None of the group is classically trained. They have learned from the chefs they worked with and hired -- one who had worked at 30 restaurants with three-star Michelin ratings in two-week stints -- and by doing every job at the restaurants they worked in before they opened their own. An early job for Evan was sourcing the best local produce for a private chef. He then had his own catering and private chef gigs. When he attended New York University, he could work in the city's restaurants. "My major was cultural communications, but it was really bartending and serving."
In the summers Jonas spent at his grandmother's Amagansett house, he learned to appreciate the fresh ingredients his uncle brought home from the markets and cooked. "I started working in restaurants in New York as a result of my experience with the produce in the Hamptons." At 15, he began as a dishwasher in a Bond Group hotel restaurant, worked his way up to line cook, and kept going.
The Bennetts always had gardens in their yards and the boys (who went to Hampton Day School and the Ross School before college) participated in the planting and harvesting of the family's vegetables. The Ross School's kitchen and gardens were also an early influence. They credit their success to investing the time, resources, and travel necessary to develop good palates and making the effort to really understand the cuisines they serve at their restaurants. "You get that by experience. You get that by going into those places, doing the research and getting your hands in the dirt," said Daniel.
When they were first starting out, they took the remainder of their paychecks after rent and spent $600 on tasting menus to understand why people thought they were worth it. "I didn't buy clothes or things like that," said Daniel. "We wanted to know what was so special about these menus and how they were different from what we were doing." Jonas concurred, "I was the guy at the omakase restaurant in a dirty T-shirt. That's what I cared about."
Evan and Jonas had recently returned from Barbados after "cooking with a woman who had been making roti her entire life," Evan said. "She was so gracious and happy that we were so interested in learning her craft. Working in her kitchen was really beneficial to us."

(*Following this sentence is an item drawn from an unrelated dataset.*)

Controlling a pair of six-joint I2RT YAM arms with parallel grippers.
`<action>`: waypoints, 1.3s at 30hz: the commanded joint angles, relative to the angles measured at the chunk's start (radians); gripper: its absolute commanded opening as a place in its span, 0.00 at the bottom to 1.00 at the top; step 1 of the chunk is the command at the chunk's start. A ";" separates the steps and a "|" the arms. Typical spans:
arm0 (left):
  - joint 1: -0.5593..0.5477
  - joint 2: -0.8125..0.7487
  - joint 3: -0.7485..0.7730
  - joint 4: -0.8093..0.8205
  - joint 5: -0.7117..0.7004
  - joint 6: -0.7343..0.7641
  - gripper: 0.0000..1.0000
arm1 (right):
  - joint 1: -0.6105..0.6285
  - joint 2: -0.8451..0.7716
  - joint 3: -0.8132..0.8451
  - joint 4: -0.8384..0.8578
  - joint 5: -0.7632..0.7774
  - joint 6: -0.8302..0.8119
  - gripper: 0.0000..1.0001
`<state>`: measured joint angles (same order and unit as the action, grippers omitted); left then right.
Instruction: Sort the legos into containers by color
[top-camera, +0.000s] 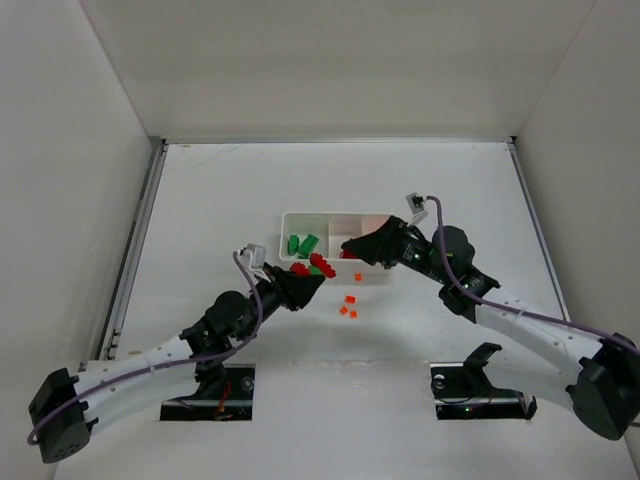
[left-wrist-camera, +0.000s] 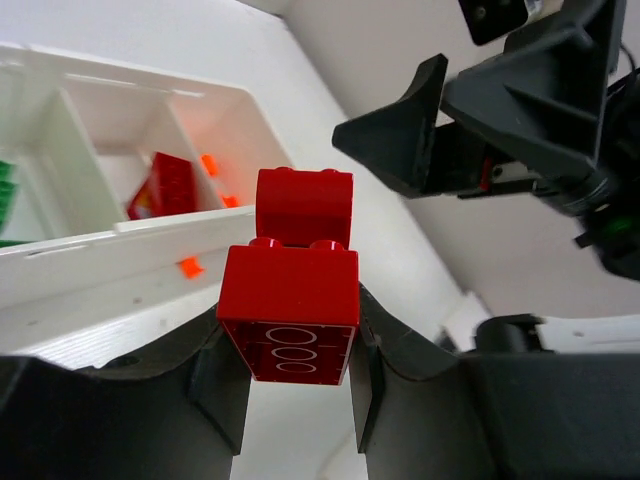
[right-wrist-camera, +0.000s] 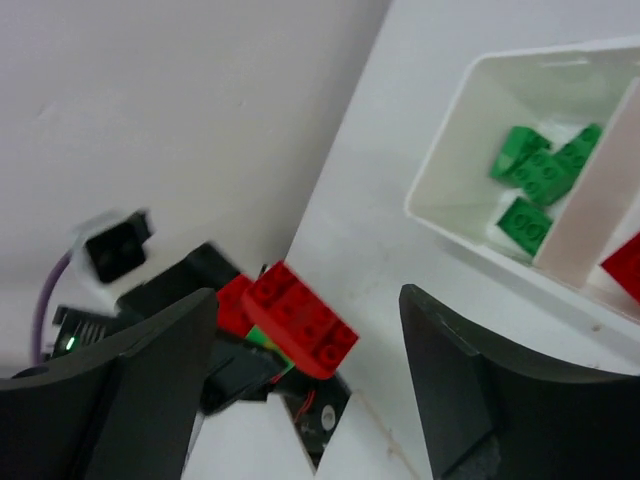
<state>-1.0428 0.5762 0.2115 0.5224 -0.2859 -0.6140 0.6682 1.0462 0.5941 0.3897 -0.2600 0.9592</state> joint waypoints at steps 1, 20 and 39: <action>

Mimi, a nine-table French restaurant, was received with favorable reviews and inclusion on best restaurant of the year lists. Babs, with 60 to 70 seats including an outdoor area, opened with a more eclectic menu. It built on the success of Mimi and received two and a half stars from The New York Times in October of 2019. Due to Covid, however, they found themselves closing and opening the restaurant four times in two years.
"Both of them are still open and working right now," Evan said. "That's a blessing. So, we made it through that." After the executive chef, who worked in both restaurants, moved upstate during Covid, Evan and Jonas took over the kitchens. But Jonas will focus on Doubles once it opens. They will also have a director of operations here and each brother will alternate weeks between here and the city.
Although there have been some delays with supply chain issues and the like, Doubles will be open by July 4th weekend. "Every day is a new day and we're working it out," said Daniel. No matter what, they plan to have at least the pickup window functioning by then. The store will be open daily, from 9:30 a.m. to 8 p.m.